• [Records for the exercise]
+--

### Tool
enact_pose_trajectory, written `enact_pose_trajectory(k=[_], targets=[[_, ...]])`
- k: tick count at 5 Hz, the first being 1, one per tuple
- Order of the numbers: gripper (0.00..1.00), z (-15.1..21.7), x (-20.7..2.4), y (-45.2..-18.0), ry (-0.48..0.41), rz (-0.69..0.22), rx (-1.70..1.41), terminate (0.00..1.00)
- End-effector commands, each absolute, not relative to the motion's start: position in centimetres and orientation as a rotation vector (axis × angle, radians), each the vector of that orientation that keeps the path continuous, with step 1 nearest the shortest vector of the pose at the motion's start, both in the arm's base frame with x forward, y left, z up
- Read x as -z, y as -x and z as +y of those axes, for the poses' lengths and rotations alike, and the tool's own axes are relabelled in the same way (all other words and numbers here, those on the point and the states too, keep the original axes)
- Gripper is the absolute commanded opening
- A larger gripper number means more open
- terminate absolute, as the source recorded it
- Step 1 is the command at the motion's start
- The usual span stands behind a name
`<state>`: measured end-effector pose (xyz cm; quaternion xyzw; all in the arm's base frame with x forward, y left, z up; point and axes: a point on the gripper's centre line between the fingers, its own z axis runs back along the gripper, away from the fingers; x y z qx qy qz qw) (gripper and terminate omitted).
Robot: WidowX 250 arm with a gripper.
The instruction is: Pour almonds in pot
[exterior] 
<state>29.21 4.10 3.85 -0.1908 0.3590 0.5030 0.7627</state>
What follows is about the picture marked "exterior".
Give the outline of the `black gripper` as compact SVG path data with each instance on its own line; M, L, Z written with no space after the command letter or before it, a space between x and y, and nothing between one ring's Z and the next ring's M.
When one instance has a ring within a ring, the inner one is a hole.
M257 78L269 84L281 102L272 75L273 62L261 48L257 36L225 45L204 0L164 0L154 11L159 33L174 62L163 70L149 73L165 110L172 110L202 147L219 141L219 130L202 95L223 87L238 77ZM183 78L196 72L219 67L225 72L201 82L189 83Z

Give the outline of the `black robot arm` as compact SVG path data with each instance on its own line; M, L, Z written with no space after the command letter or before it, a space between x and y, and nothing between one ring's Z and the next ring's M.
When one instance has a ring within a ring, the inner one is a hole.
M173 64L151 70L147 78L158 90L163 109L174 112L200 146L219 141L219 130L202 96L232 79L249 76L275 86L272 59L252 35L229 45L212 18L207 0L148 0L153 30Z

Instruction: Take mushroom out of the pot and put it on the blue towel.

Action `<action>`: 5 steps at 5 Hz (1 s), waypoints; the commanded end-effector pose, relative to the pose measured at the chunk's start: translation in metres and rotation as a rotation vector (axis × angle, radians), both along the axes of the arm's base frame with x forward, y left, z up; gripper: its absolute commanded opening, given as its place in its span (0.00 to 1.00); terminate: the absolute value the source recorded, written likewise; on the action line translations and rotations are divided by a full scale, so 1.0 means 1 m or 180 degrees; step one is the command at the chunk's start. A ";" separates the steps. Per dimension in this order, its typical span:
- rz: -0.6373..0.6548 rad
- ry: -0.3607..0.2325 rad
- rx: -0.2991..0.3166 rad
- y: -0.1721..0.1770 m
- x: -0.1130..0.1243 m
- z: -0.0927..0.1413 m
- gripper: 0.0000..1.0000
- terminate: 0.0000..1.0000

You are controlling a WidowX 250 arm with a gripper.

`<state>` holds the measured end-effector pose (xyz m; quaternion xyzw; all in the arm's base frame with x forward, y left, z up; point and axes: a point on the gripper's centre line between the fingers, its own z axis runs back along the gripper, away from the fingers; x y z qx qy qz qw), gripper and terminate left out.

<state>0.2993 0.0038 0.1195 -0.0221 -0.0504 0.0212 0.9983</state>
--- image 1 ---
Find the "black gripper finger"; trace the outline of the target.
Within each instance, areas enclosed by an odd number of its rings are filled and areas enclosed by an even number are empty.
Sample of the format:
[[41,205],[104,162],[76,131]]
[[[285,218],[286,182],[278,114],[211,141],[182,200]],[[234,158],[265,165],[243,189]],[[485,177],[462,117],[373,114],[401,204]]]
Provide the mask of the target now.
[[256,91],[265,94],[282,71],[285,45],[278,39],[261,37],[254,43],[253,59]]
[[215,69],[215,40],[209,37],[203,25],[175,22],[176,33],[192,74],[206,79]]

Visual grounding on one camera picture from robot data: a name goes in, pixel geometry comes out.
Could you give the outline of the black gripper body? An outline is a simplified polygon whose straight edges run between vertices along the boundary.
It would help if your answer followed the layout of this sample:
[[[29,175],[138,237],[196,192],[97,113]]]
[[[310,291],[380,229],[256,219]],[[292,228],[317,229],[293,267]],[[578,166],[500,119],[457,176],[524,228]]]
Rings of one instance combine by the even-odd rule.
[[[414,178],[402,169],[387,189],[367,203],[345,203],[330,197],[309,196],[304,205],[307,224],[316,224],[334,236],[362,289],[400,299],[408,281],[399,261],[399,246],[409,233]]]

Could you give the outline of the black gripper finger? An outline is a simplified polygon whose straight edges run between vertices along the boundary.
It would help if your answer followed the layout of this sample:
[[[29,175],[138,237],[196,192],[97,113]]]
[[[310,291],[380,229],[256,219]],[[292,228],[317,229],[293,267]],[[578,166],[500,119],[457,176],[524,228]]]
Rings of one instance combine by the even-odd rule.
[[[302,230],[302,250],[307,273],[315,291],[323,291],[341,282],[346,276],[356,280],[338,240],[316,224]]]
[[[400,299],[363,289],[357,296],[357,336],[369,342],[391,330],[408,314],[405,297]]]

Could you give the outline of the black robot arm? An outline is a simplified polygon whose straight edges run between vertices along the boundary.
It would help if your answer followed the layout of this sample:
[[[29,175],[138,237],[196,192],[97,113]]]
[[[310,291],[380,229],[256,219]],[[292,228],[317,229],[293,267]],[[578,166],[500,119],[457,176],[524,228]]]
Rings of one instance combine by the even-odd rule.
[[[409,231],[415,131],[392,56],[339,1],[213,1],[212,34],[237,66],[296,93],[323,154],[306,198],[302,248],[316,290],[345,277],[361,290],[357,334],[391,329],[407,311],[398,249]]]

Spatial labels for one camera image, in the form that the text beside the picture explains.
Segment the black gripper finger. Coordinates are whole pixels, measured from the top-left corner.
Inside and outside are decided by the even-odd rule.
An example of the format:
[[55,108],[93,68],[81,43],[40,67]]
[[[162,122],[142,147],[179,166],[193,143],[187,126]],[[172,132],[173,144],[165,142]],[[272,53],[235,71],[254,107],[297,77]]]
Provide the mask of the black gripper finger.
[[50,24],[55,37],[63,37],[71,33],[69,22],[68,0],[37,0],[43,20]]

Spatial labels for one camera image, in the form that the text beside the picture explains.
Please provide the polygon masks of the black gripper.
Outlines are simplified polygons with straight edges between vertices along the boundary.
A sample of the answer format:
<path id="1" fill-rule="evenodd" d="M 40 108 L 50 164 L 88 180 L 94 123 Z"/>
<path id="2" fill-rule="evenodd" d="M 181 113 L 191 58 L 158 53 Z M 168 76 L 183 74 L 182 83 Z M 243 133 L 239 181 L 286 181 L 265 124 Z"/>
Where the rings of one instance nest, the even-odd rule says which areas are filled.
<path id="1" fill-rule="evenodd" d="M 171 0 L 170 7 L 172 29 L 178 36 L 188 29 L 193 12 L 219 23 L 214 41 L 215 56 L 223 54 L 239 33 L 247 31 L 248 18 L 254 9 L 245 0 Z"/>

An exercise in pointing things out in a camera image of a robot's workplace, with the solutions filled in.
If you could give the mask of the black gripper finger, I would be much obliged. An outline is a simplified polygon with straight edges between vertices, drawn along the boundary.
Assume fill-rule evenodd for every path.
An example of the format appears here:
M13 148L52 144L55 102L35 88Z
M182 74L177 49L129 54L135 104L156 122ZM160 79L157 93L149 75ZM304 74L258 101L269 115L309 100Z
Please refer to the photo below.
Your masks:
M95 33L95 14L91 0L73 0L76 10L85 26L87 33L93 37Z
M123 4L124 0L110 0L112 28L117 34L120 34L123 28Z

+--

• [What to do]
Once you reach the line containing "- Order of the", include it and stop; until then, reproduce each line of the listing from its start exactly.

• [Your solution]
### Tool
enact_pose_trajectory, written `enact_pose_trajectory(k=[_], targets=[[_, ...]])`
- k: tick count at 5 Hz, the first being 1, one per tuple
- Order of the numbers: gripper (0.00..1.00), z (-15.1..21.7), x (-20.7..2.4), y (-45.2..-18.0), ry (-0.48..0.41), rz (-0.69..0.22), rx (-1.70..1.41), terminate (0.00..1.00)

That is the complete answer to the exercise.